= Anthony Highmore (legal writer) =

English legal writer (1758–1829)

Anthony Highmore (1758-1829) was an English legal writer, known also for works on London charities and the Honourable Artillery Company.

==Life==
The son of Anthony Highmore, he was born in London in 1768. In 1766 he was sent to school under Charles Burney at Greenwich. He went into practice as a solicitor in 1783.

Highmore was an abolitionist and friend of Granville Sharp. He also promoted Charles James Fox's act on the law of libel.

During the Napoleonic Wars alarm created by threatened invasion, Highmore became a member of the Honourable Artillery Company. The secretary to the London Lying-in Hospital, he advocated for the public dispensary movement as more cost-effective than hospitals.
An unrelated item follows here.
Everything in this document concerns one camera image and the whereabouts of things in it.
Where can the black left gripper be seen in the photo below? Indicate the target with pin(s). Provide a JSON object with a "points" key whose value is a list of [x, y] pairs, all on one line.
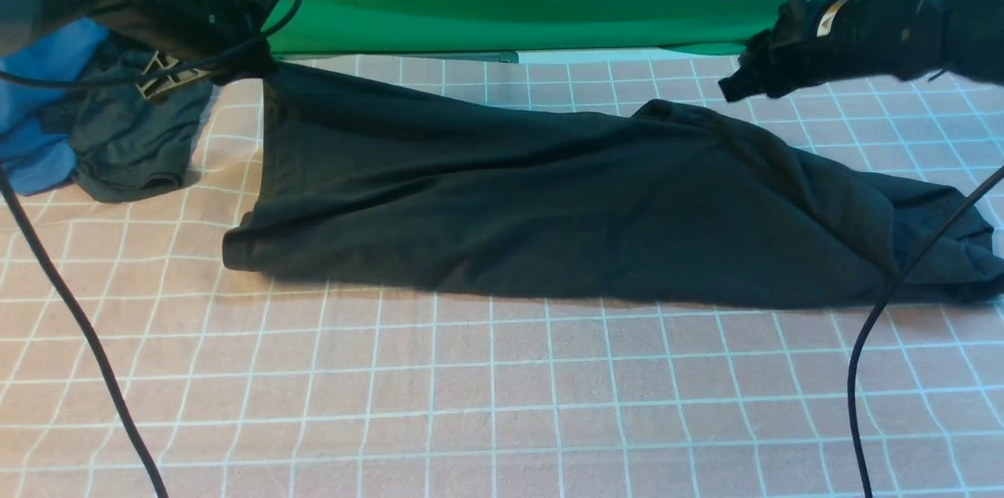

Highmore died at Dulwich 19 July 1829.

==Works==
In 1808 a bill was brought before parliament to prevent the spread of smallpox. No medical practitioner was to inoculate for the smallpox within three miles of any town, and provisions were made for isolating smallpox patients. Highmore, though a believer in the alternative of vaccination, opposed this bill in A Statement of some Objections to the Bill as amended by the Committee of the House of Commons to Prevent the Spreading of the Infection of the Small-Pox, 1808. Charles Murray replied in the same year in An Answer to Mr. Highmore's Objections.

Besides contributing to the Gentleman's Magazine, Highmore also wrote:

- A Digest of the Doctrine of Bail in Civil and Criminal Cases; compiled from the various Authorities and Reports of Cases adjudged, &c., 1783.
- A Succinct View of the History of Mortmain and the Statutes relative to Charitable Uses; with a full Exposition of the late Statute of Mortmain, 9 George II, c. 36, and its subsequent Alterations, 1787; 2nd edition, enlarged, 1809.
- Reflections on the distinction usually adopted in Criminal Prosecutions for Libel, and on the method lately introduced of pronouncing Verdicts in consequence of such distinction, 1791.
- Addenda to the Law of Charitable Uses, 1793.
- A Practical Arrangement of the Laws relative to the Excise, 2 vols., 1796.
- The History of the Honourable Artillery Company of the City of London from its earliest Annals to the Peace of 1802, 1804; written at the suggestion of the court of assistants.
- A Treatise on the Law of Idiotcy and Lunacy, 1807; American edit., 1822.
- A Letter to William Wilberforce, Esq., M.P., relative to the second Bill introduced by him to the House of Commons … for Registering Charitable Donations, &c., 1810.
- Observations on the Amended Bill now depending in the House of Commons "For the Registering and securing of Charitable Donations for the benefit of poor persons in England", 1810.
- Pietas Londinensis: the History, Design, and Present State of the various Public Charities in and near London, 1810.
- The Attorneys and Solicitors' new Pocket-Book and Conveyancers' Assistant, by F. C. Jones … Third edition, with corrections and additional modern precedents, by Anthony Highmore, 1814.
- An Arrangement of the Accounts necessary to be kept by Executors of Wills and Codicils and Administrators of Intestates' Estates. To which are prefixed Tables of the New Duties on Probates and Administrations, 1815; 2nd edit., enlarged, 1821.
- Philanthropia Metropolitana: a View of the Charitable Institutions established in and near London chiefly during the last twelve years, 1822.

In 1876 A Ramble on the Coast of Sussex in 1782 was edited by Charles Hindley from a manuscript of Highmore.